Through the church, these women could take enormously powerful roles heading hospitals, housing projects and schools.
"We've had opportunities and pathways for leadership that other Catholic women didn't have — that other women didn't have," Carle said.
For decades now though, the story of sisters has been one of diminishment.
As they have been passing their leadership roles at those hospitals and housing projects on to lay people, they have found that often men replace them. And what worries them most is who will inherit their charism — the great spiritual gift their order brings. For the Sisters of Mercy, that gift is, naturally, mercy.
Soli Salgado, a reporter for Global Sisters Report who has been tracking the Nuns and Nones movement, said she thinks this is the sisters' most existential worry.
"When they talk about dying out, they're less concerned about making sure the institution survives and more about who's going to inherit the charism, who's going to keep doing this mission that's been fueling them all these centuries," Salgado said. "For the sisters, Nones and Nuns could be a vehicle for passing along their charism."
A farewell, for now
The night the Bay Area residency came to end, the sisters and millennials gathered in a circle around a small altar.

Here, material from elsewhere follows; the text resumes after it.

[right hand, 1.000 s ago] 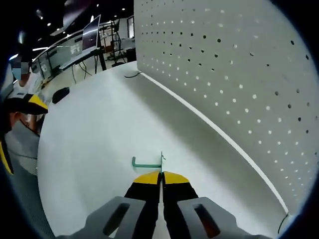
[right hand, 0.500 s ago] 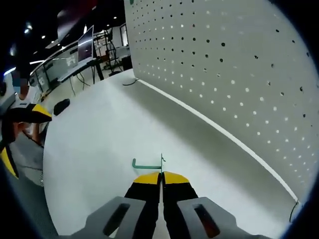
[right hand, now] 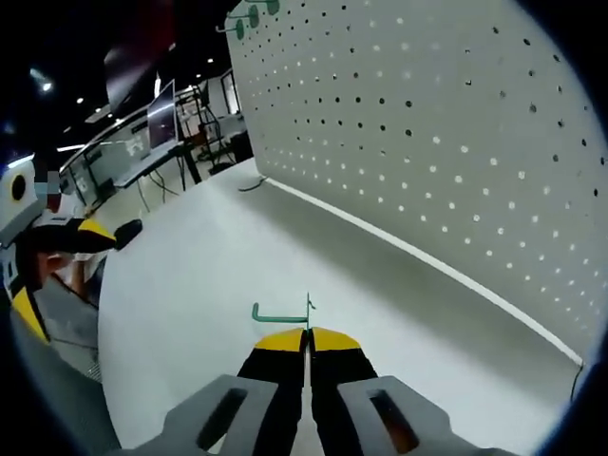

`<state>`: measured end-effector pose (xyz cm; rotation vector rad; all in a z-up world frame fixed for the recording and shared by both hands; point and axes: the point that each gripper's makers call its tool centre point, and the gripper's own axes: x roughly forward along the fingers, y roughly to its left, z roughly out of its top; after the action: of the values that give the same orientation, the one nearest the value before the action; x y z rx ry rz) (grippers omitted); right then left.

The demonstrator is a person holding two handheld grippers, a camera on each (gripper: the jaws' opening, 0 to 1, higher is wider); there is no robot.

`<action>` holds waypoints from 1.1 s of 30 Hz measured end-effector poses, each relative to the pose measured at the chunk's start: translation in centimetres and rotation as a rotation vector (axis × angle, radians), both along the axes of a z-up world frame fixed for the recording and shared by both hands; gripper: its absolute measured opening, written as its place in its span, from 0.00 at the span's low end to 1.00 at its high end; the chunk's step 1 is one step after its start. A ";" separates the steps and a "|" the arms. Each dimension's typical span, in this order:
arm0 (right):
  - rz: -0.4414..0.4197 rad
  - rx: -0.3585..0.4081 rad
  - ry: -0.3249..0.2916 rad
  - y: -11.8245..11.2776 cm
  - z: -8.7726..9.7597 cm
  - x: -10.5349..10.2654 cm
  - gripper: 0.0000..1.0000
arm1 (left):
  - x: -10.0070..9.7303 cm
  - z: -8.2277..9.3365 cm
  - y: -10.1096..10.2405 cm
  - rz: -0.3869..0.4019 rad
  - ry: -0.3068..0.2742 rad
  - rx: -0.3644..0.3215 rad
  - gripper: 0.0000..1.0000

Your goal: Insert the hook assembly into the mounting plate slot until the hook locks in place.

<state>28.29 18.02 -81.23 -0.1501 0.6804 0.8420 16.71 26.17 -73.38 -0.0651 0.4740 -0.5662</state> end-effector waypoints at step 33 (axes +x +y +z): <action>-0.061 0.287 -0.207 0.8 10.8 -1.4 0.00 | 3.2 7.7 -0.7 0.035 -0.073 -0.215 0.60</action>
<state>26.87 18.82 -70.41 0.0422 0.3641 0.8427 19.95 25.51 -65.72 -0.2567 0.3387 -0.5818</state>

Sisters and millennials wrote and read poems to each other. And they sang one of the sisters' chants: Sacred is the Call. Awesome indeed the entrustment. Tending the Holy, tending the Holy.
When the millennials moved out in mid-May, they scattered back around the country. The Sisters of Mercy, of course, remain at the convent.
Some of the sisters are now answering a call to go to the U.S.-Mexico border for an extended stay. They plan to work with asylum-seekers. The Nones could come too, if they are up for it.